H. This paper on music emotion recognition, talks on how the regression technique is better than Arousal-Valence modelling,
Fuzzy Approach and System Identification Approach of detecting music emotions. The graph depicts a valence arousal plane
with various emotions which holds true for music as well as images. The second half of our project is feature extraction from
the music dataset and feeding music emotions, which are then used to compare to the image emotions and hence produce the
final output of music for the respective image. The approach mentioned in this paper produces near accurate detection of music
emotions which forms the music subsystem of our project.
I. In this paper the design of the SUM tool, a graphical user interface software library inside PWGL's computer-aided
composition environment, aimed at image and sound integration. It allows image and sound to be integrated via a graphical
interface. It offers a greater temporary technique to spatial composition via sonification – facts representation thru auditory
manner. SUM believes in a multi-dimensional spatiotemporal technique to sonification, which distinguishes it from other
strategies like sonart. One of the excellent applications of the sum tool is image sonification, the sum tool helps the sonification
of any shade-coded picture with its image-based input and user-defined mapping. Which means that it's miles feasible to sonify
any bitmap photograph in step with its personal color key. Picture and sound integration in more than one spatial and temporal
dimensions are supported through the sum tool. As seen in this paper, we can use it to jot down and perform a multi-
dimensional visible musical score from many perspectives. Sum's flexible structure typically lets in audiovisible representation
of more than one such relationships, from an urban gadget to a musical rating.

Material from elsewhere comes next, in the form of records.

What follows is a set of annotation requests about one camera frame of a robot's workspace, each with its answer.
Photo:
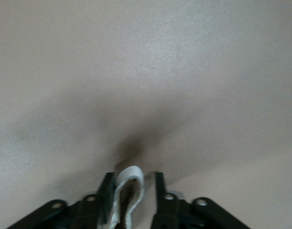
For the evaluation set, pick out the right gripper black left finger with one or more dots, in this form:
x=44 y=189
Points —
x=88 y=210

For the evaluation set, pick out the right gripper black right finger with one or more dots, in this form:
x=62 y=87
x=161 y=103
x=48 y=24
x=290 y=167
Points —
x=174 y=210

©IJRASET: All Rights are Reserved 2131


International Journal for Research in Applied Science & Engineering Technology (IJRASET)
ISSN: 2321-9653; IC Value: 45.98; SJ Impact Factor: 7.429
Volume 8 Issue V May 2020- Available at www.ijraset.com

J. In this paper, the concept of musical vision is introduced, a gadget that makes use of the music to symbolize a pixel-based
photography.

Musical vision is an extremely flexible, sonifying device that converts colored pictures into periodic sounds by imitating the human
eye in terms of their subject of vision. MV can code any color into music in preference to codifying a confined range of colors or
hues. Furthermore, flexibility is the main strength in this proposal. MV allows more than one aspect of preprocessing image data
and music rendering techniques to be configured.

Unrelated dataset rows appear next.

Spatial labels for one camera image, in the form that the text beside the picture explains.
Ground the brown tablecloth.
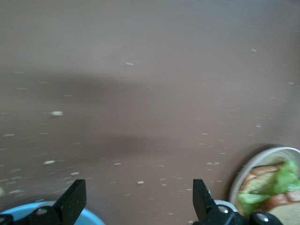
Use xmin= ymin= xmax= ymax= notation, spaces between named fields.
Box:
xmin=0 ymin=0 xmax=300 ymax=225

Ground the blue plate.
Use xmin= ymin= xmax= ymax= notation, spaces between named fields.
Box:
xmin=0 ymin=200 xmax=106 ymax=225

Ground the beige plate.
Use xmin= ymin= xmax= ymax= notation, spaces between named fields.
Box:
xmin=229 ymin=146 xmax=300 ymax=225

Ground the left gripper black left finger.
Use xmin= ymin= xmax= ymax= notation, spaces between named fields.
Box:
xmin=0 ymin=179 xmax=87 ymax=225

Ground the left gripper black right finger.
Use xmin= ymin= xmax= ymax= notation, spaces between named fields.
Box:
xmin=192 ymin=179 xmax=285 ymax=225

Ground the green lettuce leaf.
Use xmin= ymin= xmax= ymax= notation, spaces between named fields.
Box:
xmin=236 ymin=159 xmax=300 ymax=215

Almost every aspect of sonification is controlled by the Musical Vision user. The consumer of musical vision, as referred to above,
has an excessive level of manipulate of the sonification parameters, however the versatility of the machine makes it usable for
specific purposes of image sonification. This makes it possible, relying on the want for photo definition fidelity, to render melodies
of very one-of-a-kind length and complexity.

K. In this paper, focus is on prediction of the probability distribution of categorical image emotions and the experiments that are
carried out, demonstrate the superiority of categorizing images using principles-of-art over state-of-the-art approaches. There
are two emotion representation models- CES and DES of which prediction in CES form is highlighted here. They have
introduced three baselines and then one main algorithm to predict image emotions. Global weighting, K-nearest Neighbor
Weighting and SoftMax Regression are the three baseline models and Shared Sparse Learning is the algorithm used which is
iteratively reweighted least squares to get the optimized result.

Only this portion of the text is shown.